About this exercise ::
Below are records; report the number of lines in them that include the word "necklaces", with no other text.

(Data extracted from a collection)

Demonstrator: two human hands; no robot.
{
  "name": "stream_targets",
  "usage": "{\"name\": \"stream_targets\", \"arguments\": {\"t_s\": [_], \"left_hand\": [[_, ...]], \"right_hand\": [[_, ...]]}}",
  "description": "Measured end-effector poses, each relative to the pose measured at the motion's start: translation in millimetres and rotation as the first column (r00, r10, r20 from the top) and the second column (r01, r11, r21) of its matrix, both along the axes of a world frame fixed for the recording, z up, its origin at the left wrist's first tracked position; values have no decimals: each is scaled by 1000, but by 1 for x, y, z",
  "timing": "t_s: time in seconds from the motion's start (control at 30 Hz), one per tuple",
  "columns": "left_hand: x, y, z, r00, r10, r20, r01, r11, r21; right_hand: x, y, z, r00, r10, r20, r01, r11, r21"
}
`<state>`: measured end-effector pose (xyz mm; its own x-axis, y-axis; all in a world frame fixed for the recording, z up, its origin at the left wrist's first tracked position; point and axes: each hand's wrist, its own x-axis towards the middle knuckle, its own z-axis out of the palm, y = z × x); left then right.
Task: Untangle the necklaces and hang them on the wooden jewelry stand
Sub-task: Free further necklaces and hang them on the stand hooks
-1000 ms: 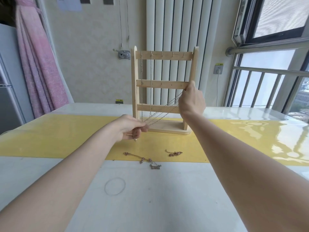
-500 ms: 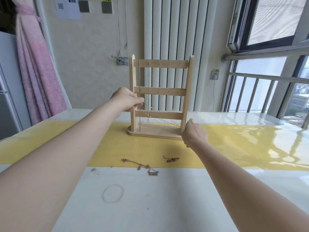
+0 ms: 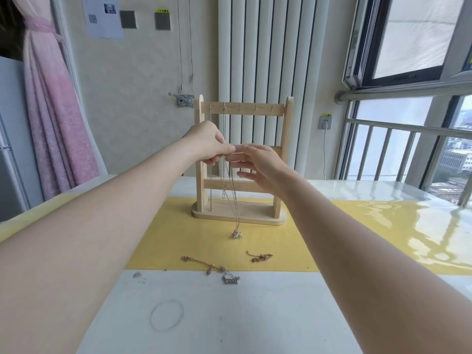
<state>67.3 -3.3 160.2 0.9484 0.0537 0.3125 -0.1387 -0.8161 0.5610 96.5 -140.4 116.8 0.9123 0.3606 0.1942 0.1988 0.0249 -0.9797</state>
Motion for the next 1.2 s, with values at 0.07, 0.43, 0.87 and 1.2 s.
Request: {"name": "stream_targets", "arguments": {"t_s": [0.07,0.43,0.87,1.2], "left_hand": [[2,3,4,1000,3,9,-3,1000,22],[3,0,25,995,-103,3,103,991,-88],[21,6,19,986,-162,-41,93,738,-668],[48,5,24,990,0,141,85,798,-596]], "right_hand": [[2,2,7,998,58,-21,-58,998,-4],[1,-3,36,982,-141,125,162,971,-174],[18,-2,52,994,-102,37,102,995,2],[47,9,75,876,-257,409,352,919,-177]]}}
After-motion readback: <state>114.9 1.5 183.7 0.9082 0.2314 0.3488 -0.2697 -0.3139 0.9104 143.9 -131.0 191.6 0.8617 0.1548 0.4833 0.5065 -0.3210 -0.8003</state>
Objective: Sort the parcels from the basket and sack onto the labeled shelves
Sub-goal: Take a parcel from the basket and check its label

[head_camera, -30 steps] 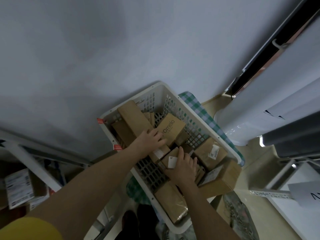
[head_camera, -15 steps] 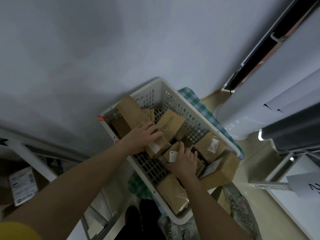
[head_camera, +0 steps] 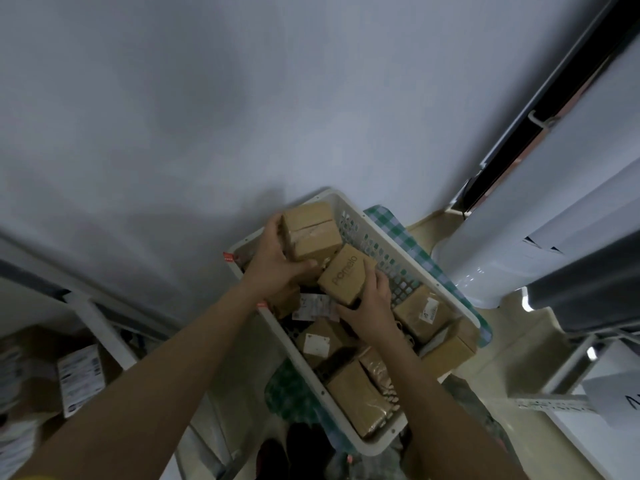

Written response ::
2